Le président turc Recep Tayyip Erdogan et le président iranien Ebrahim Raisi lors d’une cérémonie de bienvenue à Ankara, le 24 janvier 2024. Photo : AFP
La visite, annoncée et reportée à deux reprises, intervient sur fond de tensions croissantes au Moyen-Orient.
"L'une des questions importantes qui inquiète tous les musulmans et les peuples éveillés dans le monde aujourd'hui est la question palestinienne", a souligné Raïssi avant son départ, selon l'agence officielle iranienne Irna.
"L'Iran et la Turquie ont une position commune de soutien au peuple palestinien et à (sa) résistance", a-t-il ajouté.
Malgré les efforts menés pour arrêter les bombardements sur Gaza, "à cause du soutien des Américains et des Occidentaux au régime sioniste, nous continuons d'assister au martyre de femmes, d'enfants et d'innocents palestiniens", a dénoncé Raïssi.
Le président Erdogan a lui aussi pris fait et cause pour le Hamas. Plus de 25.000 Palestiniens, pour la plupart des civils, ont été tués dans les opérations militaires israéliennes dans la bande de Gaza, selon le ministère de la santé de Gaza.
Le chef de l'Etat turc a qualifié Israël d'"Etat terroriste" et le Hamas de "groupe de libérateurs".
Erdogan, qui a rappelé début novembre l'ambassadeur de Turquie à Tel-Aviv, a toutefois jugé impossible de "rompre complètement" avec Israël.

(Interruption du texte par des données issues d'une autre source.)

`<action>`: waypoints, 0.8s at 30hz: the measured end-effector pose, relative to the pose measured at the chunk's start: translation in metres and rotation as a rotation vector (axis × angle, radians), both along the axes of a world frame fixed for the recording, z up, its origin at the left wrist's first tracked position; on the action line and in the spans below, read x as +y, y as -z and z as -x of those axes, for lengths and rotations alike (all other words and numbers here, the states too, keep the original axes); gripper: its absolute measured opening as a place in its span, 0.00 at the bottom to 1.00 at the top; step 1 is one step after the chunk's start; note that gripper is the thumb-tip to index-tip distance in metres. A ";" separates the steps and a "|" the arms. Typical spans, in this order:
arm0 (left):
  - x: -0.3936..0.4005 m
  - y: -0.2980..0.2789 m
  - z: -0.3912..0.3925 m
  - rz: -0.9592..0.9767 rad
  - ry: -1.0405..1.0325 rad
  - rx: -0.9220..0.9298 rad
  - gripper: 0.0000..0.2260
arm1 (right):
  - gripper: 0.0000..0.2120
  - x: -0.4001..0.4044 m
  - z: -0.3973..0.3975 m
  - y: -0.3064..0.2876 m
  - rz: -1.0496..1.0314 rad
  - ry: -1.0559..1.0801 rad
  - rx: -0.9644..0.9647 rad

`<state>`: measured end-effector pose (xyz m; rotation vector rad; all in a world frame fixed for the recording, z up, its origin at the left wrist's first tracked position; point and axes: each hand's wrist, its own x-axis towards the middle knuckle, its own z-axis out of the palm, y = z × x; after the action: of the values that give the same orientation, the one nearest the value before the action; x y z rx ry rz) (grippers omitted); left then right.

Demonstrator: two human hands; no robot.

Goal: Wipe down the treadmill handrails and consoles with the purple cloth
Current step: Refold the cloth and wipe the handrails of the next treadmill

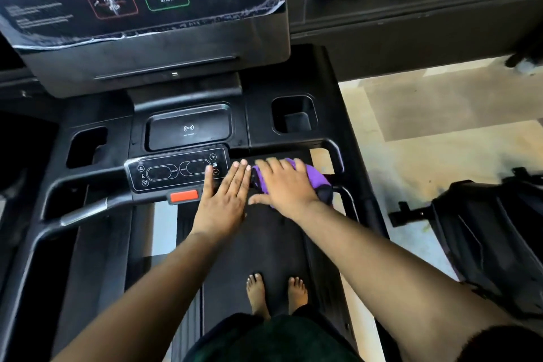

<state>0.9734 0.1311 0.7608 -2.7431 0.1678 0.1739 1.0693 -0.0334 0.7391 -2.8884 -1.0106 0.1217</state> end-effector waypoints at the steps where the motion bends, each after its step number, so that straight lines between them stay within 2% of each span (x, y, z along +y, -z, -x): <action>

Les Iraniens ont accusé Israël d'avoir tué ces dernières semaines un haut responsable iranien en Syrie et le numéro deux du Hamas au Liban, faisant craindre une extension de sa guerre contre le Hamas, tandis que les Gardiens de la Révolution ont mené mi-janvier une attaque au Kurdistan irakien contre "un quartier général" d'où opéraient, selon eux, les services de renseignement extérieur israéliens.
Ajoutant à une situation explosive, les rebelles yéménites Houthis soutenus par Téhéran, disant agir en solidarité avec les Palestiniens, ont multiplié ces dernières semaines les attaques contre des navires marchands en mer Rouge et dans le golfe d'Aden, entraînant des frappes américano-britanniques au Yémen.
"Les Iraniens jugent positives les déclarations fermes d'Erdogan, mais ils lui reprochent de ne pas rompre avec Israël", souligne Arif Keskin, chercheur spécialiste des relations turco-iraniennes à Ankara, pour qui la guerre à Gaza a toutefois créé une "proximité tactique" entre Téhéran et Ankara.
"Il est possible que Raïssi et Erdogan annoncent des mesures symboliques concernant la Palestine, mais je pense qu'ils se concentreront sur les manières de contenir le conflit (...) car c'est ce qu'Ankara et Téhéran souhaitent", estime Arash Azizi, maître de conférences en sciences politiques à l'Université américaine de Clemson.
Mais les deux voisins entretiennent des relations complexes sur plusieurs dossiers.
La Turquie a notamment appuyé les groupes rebelles en Syrie contre le président Bachar al-Assad, soutenu par Moscou et Téhéran.
Le soutien d'Ankara à l'Azerbaïdjan à propos du territoire disputé du Haut-Karabakh, dont Bakou s'est emparé en septembre lors d'une offensive éclair, a aussi irrité l'Iran, qui s'inquiète que la montée en puissance de Bakou dans le Caucase puisse alimenter des ambitions séparatistes au sein de sa propre minorité ethnique azérie.
L'Iran voit en outre d'un mauvais oeil toute ambition de l'Azerbaïdjan, allié d'Ankara, de se ménager un couloir en territoire arménien vers l'enclave du Nakhitchevan qui longe la frontière nord de l'Iran et pourrait compliquer son propre accès à l'Arménie.
La visite du président Raïssi, qui sera accompagné d'une large délégation, vise aussi à renforcer les liens commerciaux avec Ankara, souligne Arash Azizi.
"La Turquie est un pays musulman, un voisin et un partenaire commercial et économique important de la République islamique", a rappelé M. Raïssi, souhaitant porter "le volume des échanges et les relations économiques entre nos deux pays à 30 millions de dollars".
Les deux présidents pourraient ainsi discuter de l'ouverture d'un nouveau point de passage entre leurs deux territoires en vue de faciliter le commerce bilatéral.